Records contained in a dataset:
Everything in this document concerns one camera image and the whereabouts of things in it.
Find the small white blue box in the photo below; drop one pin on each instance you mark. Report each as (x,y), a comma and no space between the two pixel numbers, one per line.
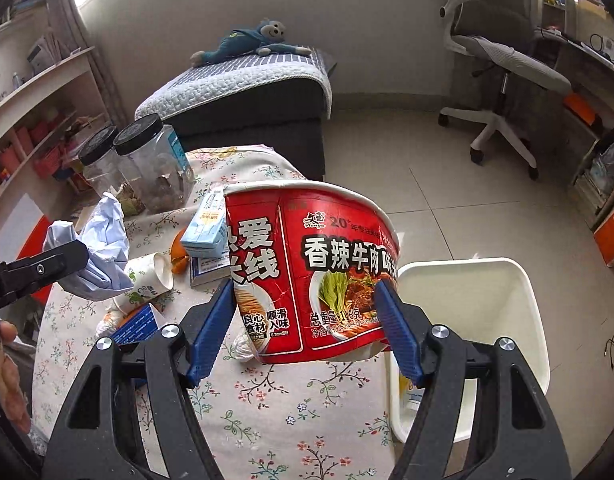
(209,270)

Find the grey white quilted cover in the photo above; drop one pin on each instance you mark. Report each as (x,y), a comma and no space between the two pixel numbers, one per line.
(237,80)

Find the white plastic trash bin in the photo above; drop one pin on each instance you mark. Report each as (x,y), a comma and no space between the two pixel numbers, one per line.
(467,300)

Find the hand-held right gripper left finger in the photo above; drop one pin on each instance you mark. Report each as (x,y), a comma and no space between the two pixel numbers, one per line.
(209,335)

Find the floral tablecloth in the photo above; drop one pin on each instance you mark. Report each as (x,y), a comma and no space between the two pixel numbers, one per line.
(267,410)

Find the red storage basket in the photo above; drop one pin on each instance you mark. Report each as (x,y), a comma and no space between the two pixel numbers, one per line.
(49,162)

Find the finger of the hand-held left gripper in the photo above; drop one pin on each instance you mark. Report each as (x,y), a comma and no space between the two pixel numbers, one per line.
(42,267)

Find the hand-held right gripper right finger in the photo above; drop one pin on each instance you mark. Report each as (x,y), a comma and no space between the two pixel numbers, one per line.
(394,325)

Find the blue white packet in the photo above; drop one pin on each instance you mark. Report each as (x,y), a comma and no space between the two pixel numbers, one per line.
(137,322)

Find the clear jar with black lid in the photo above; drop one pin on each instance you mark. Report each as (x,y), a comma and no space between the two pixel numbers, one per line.
(99,170)

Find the light blue drink carton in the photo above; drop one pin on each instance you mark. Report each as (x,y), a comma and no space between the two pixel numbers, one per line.
(204,225)

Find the dark grey ottoman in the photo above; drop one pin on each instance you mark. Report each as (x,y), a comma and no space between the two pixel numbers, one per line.
(257,110)

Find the grey curtain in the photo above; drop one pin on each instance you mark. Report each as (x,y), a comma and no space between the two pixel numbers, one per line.
(87,45)

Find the clear jar with blue label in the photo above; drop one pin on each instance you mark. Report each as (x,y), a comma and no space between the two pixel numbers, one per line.
(157,175)

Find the white crumpled tissue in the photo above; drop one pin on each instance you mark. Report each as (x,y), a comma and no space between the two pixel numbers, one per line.
(108,322)
(244,350)

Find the white green paper cup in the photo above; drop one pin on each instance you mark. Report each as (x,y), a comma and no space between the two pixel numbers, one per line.
(142,280)

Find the person's left hand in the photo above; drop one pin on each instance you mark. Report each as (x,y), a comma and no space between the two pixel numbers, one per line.
(7,385)

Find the orange flat box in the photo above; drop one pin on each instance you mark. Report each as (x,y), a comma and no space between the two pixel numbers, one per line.
(579,107)

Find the wooden desk with hutch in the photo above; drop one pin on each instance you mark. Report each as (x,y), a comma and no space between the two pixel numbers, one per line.
(587,75)

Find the white paper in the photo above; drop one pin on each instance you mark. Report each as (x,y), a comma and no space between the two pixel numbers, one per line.
(107,250)

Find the blue monkey plush toy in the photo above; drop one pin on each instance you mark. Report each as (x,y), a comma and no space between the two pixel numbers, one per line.
(252,42)

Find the grey plastic bag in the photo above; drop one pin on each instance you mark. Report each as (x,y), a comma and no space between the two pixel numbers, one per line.
(609,170)

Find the white yellow packet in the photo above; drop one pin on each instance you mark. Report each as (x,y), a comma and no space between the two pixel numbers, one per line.
(412,395)

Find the grey white office chair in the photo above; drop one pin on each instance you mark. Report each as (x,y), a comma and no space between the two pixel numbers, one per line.
(507,60)

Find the white shelf unit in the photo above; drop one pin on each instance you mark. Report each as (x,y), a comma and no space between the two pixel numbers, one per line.
(42,110)

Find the red instant noodle bowl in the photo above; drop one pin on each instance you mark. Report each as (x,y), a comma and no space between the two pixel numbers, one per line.
(297,240)

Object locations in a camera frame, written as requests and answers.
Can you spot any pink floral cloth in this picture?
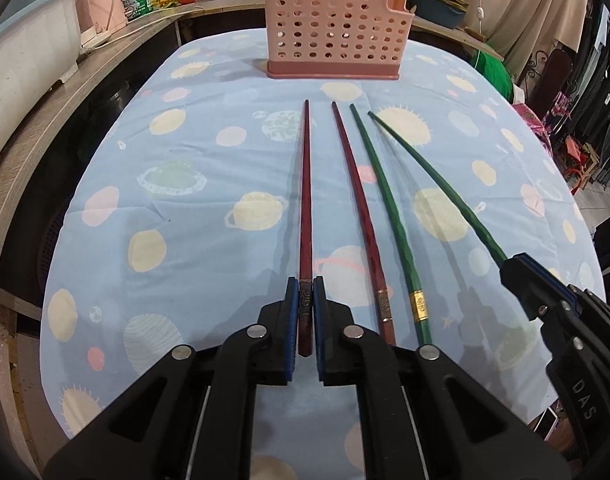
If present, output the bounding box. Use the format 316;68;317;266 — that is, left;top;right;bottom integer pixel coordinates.
511;101;555;137

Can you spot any pink perforated utensil holder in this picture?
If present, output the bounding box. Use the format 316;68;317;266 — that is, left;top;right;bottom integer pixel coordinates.
262;0;415;81

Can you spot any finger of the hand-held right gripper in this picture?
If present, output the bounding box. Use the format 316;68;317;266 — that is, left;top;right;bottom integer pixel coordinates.
518;253;582;307
500;255;574;322

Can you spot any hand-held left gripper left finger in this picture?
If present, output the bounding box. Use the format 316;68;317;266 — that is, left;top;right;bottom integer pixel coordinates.
42;277;299;480

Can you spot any green chopstick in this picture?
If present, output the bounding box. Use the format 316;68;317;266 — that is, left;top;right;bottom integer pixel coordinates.
350;104;433;349
367;111;510;266

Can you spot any dark red chopstick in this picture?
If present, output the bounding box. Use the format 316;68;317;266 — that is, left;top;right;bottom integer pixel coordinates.
297;100;316;359
331;102;397;347

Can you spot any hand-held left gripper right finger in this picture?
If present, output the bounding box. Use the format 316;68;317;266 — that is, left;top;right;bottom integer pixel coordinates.
312;277;571;480

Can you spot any blue planter with greens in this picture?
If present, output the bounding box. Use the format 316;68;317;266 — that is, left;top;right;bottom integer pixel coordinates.
407;0;469;31

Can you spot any printed blue tablecloth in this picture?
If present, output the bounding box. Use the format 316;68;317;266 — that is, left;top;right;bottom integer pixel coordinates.
40;27;608;480

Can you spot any beige curtain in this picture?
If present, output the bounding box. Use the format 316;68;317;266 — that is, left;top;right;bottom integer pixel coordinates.
455;0;595;82

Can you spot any dark chair back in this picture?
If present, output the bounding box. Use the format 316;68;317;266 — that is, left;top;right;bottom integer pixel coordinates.
521;49;574;127

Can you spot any green and white box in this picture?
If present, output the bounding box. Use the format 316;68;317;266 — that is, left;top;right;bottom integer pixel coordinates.
122;0;154;24

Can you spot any green plastic bag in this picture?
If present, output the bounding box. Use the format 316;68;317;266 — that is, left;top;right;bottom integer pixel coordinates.
472;49;515;104

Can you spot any white plastic tub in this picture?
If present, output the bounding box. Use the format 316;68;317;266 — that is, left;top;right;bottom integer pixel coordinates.
0;0;83;177

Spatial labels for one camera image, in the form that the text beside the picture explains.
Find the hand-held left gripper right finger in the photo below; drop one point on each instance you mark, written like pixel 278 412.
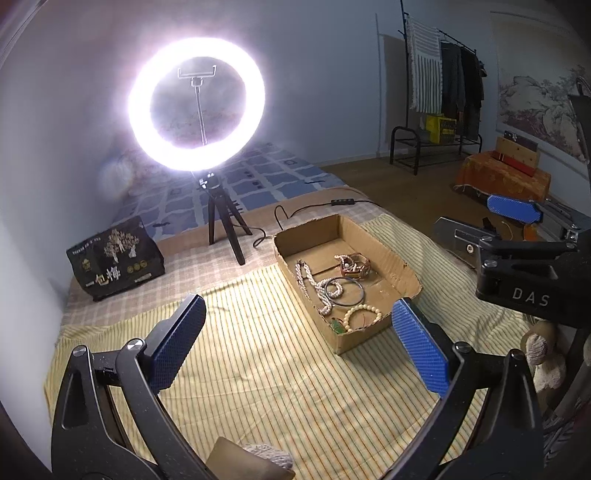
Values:
pixel 422 346

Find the phone holder clamp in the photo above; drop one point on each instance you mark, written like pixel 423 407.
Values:
pixel 197 76

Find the orange cloth covered box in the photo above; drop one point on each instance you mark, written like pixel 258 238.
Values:
pixel 485 177

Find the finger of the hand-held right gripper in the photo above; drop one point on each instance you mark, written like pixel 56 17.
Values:
pixel 512 208
pixel 461 244

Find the yellow striped cloth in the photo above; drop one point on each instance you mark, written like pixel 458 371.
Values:
pixel 277 392

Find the blue patterned bedsheet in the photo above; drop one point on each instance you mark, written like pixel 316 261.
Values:
pixel 258 180

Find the cardboard box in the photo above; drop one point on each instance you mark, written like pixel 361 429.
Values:
pixel 355 339

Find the landscape wall tapestry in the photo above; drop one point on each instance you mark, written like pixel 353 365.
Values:
pixel 531 92

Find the blue bangle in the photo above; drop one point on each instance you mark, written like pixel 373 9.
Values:
pixel 327 288

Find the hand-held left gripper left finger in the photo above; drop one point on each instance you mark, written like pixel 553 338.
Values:
pixel 180 341

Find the black tripod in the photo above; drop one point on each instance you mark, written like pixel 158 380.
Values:
pixel 213 217

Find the person's right hand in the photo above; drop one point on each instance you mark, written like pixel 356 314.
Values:
pixel 545 364

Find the striped hanging towel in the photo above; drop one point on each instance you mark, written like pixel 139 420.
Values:
pixel 425 60

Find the black printed gift box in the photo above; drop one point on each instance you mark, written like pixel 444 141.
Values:
pixel 115 267

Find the checked pale blanket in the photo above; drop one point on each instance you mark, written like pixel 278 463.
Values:
pixel 207 272

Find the black shoe rack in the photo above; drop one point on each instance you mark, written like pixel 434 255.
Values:
pixel 415 131

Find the wooden box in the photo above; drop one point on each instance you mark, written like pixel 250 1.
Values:
pixel 517 154

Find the dark hanging clothes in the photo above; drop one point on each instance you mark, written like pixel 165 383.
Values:
pixel 461 87

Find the yellow crate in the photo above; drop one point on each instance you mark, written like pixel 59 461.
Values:
pixel 441 128

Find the person's left hand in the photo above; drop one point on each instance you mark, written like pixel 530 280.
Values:
pixel 268 459

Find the black clothes rack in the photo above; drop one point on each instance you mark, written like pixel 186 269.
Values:
pixel 404 69

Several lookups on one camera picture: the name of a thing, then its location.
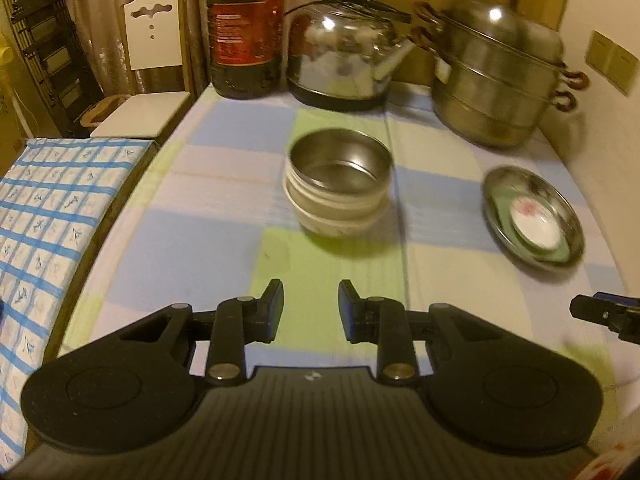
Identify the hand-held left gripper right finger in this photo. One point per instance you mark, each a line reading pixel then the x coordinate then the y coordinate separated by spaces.
pixel 346 310

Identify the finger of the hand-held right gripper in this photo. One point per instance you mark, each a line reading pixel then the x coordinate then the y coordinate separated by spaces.
pixel 617 296
pixel 605 310

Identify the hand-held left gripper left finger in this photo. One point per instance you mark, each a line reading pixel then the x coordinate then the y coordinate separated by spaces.
pixel 274 310

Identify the large stainless steel plate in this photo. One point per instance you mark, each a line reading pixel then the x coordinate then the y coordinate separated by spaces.
pixel 570 215

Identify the small floral plate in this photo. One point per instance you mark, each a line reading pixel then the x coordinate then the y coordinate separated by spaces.
pixel 532 222

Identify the stainless steel bowl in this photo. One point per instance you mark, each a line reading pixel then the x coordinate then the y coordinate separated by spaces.
pixel 350 185

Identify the green square plate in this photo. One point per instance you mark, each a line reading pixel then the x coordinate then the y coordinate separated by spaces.
pixel 502 212

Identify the checked pastel tablecloth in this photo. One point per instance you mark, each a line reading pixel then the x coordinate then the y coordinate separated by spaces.
pixel 210 220

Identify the blue checked white cloth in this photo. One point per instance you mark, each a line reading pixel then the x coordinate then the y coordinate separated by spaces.
pixel 55 210

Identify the stainless steel steamer pot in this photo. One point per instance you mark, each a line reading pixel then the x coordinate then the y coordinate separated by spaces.
pixel 490 90

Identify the stainless steel kettle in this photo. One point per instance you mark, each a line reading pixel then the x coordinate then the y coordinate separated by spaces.
pixel 340 55

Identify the wooden basket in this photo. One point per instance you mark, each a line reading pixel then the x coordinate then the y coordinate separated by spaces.
pixel 102 110

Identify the cooking oil bottle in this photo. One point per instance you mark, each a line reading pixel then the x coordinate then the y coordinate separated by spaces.
pixel 245 35

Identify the white chair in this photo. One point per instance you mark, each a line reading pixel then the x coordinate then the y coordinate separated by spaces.
pixel 150 35

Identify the black folding rack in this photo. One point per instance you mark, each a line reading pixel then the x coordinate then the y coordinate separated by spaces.
pixel 50 55

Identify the yellow object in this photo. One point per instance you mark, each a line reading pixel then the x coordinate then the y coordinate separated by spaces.
pixel 5 67

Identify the wall switch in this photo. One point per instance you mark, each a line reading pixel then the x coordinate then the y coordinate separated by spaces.
pixel 612 60

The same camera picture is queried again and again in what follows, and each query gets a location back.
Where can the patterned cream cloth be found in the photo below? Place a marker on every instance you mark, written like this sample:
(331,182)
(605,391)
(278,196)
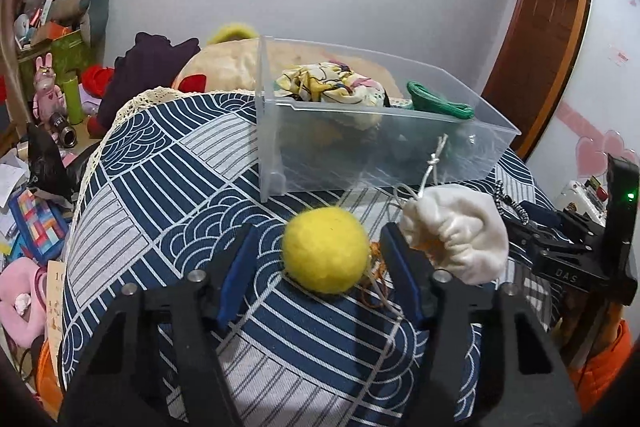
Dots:
(330,89)

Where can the orange clothing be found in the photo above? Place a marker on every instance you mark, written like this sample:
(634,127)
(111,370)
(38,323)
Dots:
(602,367)

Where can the pink plush toy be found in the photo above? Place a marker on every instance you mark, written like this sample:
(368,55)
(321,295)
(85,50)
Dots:
(20,302)

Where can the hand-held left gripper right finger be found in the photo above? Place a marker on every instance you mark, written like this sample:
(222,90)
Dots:
(400,274)

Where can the orange rubber band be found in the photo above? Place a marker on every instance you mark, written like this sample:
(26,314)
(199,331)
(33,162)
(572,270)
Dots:
(376,253)

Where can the clear plastic bin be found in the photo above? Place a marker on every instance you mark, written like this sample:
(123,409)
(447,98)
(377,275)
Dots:
(350,157)

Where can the red plush item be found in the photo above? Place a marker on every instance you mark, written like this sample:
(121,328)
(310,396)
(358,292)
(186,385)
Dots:
(97,78)

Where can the colourful checked box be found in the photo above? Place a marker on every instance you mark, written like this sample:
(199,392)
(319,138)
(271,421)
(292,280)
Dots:
(39,223)

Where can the yellow felt ball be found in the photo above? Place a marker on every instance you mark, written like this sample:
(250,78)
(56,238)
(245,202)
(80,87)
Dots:
(325,252)

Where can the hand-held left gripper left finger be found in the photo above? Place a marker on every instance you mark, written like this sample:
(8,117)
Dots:
(239,274)

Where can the beige plush toy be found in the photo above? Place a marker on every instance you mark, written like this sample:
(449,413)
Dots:
(225,64)

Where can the yellow fuzzy plush part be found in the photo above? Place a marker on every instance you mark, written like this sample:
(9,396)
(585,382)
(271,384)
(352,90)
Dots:
(230,32)

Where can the black plastic bag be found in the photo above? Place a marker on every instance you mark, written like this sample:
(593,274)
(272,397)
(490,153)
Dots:
(47,167)

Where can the green cardboard box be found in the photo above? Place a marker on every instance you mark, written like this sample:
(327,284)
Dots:
(67,52)

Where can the green cylinder bottle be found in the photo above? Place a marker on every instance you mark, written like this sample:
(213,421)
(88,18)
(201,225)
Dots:
(73,99)

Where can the pink rabbit figure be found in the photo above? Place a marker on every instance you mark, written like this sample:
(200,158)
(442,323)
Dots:
(47,87)

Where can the brown wooden door frame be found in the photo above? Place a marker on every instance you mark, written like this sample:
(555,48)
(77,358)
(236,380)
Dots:
(545,32)

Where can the pink heart wall sticker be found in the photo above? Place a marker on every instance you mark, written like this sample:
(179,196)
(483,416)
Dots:
(600,152)

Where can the dark purple cloth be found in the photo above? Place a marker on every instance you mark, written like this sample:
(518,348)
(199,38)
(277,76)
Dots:
(145,67)

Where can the orange bag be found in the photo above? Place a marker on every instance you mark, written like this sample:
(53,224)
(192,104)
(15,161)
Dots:
(49,382)

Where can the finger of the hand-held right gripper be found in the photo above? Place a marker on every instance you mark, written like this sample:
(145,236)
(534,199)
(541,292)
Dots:
(526,243)
(550,217)

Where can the blue wave-pattern tablecloth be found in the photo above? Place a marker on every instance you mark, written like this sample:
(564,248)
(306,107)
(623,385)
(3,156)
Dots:
(175,187)

What the task requires: Which of the lines above include the word "chopstick"? Copy each of them.

Task output:
Can you spot any green chopstick in this picture?
Can you spot any dark red chopstick in this picture?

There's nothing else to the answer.